Next, to confirm that POSTN was related to disease severity in the progression of OA, clinical samples from patients with OA were used. In the clinic, it can be found that a considerable portion of patients with OA has a predominantly torn cartilage in the medial compartment with intact cartilage in the lateral compartment [35]. The severely damaged cartilage in the medial compartment may reflect the late stage of the OA, and the less damaged cartilage in the lateral compartment may reflect the early stage of OA. The naturally different degrees of degradation in different compartments provided a good method to explore the different progression of the disease, eliminating the heterogeneity of different patients. In this study, the level of POSTN was highly expressed in the damaged cartilage of the medial compartment compared to the intact cartilage of the lateral compartment in clinical OA samples.

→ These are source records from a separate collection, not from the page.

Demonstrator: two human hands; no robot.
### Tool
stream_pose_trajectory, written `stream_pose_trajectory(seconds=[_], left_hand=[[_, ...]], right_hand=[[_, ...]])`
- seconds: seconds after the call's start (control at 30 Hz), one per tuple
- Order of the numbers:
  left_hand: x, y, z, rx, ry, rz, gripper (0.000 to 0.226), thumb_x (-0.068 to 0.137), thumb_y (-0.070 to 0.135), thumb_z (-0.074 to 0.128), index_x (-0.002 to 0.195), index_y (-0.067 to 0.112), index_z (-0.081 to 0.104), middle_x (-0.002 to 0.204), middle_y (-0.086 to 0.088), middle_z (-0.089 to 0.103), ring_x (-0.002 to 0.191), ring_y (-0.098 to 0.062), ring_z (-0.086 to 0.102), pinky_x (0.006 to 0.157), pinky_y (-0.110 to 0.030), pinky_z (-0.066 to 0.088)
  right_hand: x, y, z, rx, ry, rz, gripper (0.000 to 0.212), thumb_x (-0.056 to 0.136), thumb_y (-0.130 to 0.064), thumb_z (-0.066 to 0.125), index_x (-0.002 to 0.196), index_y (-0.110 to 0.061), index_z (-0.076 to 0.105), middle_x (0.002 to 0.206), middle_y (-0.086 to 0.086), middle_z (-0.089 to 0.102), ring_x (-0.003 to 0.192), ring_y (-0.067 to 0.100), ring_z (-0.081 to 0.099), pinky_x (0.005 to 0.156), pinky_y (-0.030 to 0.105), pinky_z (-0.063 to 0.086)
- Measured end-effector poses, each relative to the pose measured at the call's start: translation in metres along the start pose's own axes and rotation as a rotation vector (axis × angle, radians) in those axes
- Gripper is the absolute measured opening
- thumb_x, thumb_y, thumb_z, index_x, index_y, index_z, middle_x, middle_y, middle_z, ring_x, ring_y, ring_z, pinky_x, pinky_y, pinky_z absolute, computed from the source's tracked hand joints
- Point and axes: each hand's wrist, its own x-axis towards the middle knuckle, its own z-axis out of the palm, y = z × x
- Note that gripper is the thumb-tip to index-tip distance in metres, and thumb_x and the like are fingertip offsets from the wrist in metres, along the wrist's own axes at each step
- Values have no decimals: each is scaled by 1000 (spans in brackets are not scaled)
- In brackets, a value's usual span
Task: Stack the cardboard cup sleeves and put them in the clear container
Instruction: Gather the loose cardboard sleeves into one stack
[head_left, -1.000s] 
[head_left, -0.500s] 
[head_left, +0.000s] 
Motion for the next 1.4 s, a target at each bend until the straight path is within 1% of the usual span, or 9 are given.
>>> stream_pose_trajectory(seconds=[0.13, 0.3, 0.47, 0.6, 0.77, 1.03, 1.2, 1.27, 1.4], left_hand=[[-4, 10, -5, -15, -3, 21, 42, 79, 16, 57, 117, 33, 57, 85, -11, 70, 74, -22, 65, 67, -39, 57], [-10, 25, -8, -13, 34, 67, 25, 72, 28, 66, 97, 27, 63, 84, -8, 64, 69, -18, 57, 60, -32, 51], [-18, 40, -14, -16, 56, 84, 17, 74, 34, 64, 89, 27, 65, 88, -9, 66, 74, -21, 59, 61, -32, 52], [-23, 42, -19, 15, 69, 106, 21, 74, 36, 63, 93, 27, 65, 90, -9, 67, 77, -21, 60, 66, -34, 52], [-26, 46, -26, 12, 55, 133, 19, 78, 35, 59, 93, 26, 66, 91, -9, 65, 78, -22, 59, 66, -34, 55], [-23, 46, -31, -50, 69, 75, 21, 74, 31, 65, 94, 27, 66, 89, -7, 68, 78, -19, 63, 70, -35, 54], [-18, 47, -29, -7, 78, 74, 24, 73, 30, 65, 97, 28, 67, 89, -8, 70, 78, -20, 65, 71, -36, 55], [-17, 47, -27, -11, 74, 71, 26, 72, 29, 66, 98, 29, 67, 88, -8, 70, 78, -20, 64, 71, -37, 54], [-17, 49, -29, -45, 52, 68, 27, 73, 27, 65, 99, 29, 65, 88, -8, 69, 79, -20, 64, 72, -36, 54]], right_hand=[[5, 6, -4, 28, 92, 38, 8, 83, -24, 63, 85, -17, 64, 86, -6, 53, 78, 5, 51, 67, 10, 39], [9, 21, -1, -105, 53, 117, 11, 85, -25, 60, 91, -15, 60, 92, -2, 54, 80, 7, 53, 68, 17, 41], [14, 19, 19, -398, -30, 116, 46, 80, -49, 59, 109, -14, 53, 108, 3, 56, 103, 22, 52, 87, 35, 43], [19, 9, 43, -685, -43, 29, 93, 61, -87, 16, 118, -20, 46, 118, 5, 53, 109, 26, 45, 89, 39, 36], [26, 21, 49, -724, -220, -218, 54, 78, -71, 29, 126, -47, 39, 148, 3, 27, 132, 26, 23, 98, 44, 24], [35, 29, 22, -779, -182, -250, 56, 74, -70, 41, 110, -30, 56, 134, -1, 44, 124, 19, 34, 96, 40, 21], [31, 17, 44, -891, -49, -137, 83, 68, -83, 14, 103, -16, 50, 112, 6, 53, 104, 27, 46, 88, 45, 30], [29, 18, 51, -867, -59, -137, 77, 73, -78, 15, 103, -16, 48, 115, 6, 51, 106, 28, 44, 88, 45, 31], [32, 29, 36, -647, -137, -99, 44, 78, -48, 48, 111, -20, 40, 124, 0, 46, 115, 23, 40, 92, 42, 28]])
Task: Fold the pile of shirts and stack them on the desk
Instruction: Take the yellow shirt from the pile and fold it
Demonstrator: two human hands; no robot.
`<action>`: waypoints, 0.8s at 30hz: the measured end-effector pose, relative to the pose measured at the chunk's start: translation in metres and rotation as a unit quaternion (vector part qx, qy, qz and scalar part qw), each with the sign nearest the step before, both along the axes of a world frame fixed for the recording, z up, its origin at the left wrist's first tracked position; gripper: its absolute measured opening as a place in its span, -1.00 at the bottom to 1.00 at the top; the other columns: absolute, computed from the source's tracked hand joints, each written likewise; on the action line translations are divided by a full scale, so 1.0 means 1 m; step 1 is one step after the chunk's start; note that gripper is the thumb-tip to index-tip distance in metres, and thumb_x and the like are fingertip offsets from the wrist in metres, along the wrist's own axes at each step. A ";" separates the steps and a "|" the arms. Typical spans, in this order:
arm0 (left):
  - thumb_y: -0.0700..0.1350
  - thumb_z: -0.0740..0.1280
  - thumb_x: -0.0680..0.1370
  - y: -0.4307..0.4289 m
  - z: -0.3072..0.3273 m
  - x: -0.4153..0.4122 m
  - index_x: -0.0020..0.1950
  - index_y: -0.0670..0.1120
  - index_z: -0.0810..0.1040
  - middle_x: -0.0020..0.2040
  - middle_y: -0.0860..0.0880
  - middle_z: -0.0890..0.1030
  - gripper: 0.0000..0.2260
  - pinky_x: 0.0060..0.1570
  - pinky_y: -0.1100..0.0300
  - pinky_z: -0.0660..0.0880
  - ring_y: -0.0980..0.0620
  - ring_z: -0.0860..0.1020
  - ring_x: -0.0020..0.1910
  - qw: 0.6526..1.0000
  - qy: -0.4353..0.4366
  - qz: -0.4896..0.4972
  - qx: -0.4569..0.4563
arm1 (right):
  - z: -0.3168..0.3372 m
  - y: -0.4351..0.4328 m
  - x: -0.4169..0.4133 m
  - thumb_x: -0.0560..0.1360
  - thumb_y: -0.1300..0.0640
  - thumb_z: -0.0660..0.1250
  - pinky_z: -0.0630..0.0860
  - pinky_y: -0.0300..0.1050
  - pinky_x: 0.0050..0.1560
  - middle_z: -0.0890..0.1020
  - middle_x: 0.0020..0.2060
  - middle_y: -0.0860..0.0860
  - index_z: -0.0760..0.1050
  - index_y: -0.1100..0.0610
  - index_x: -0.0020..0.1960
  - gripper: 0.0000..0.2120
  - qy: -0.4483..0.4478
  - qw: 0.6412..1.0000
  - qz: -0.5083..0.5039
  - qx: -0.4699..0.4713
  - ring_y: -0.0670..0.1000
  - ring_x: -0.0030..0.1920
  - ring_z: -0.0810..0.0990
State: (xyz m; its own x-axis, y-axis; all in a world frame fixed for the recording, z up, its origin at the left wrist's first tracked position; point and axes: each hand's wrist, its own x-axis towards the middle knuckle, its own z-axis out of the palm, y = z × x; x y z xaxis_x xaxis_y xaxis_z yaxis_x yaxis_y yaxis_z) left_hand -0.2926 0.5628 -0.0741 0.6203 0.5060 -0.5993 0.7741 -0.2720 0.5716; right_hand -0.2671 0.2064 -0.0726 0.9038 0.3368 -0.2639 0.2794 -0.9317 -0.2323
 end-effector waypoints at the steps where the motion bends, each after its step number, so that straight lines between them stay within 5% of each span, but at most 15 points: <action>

This is in line with a previous study that reported that POSTN is mainly expressed near the erosive area of the cartilage in human OA [17]. The different expression of POSTN in different compartments may be involved in the disease severity of OA process.

The locally differential expression of POSTN suggested its participation in the progression of the disease and that it was valuable in disease diagnosis and distinguishing disease severity. However, the application value of local POSTN as a clinical biomarker of OA is limited. Because it is difficult and uneconomical to clinically harvest cartilage, invasive operations, which are necessary to harvest the local cartilage, can cause additional trauma and influence the operation time selection and postoperative infection of TKA that may be subsequently required [36]. On the contrary, the serum has better potential application value and is most commonly used in clinical settings.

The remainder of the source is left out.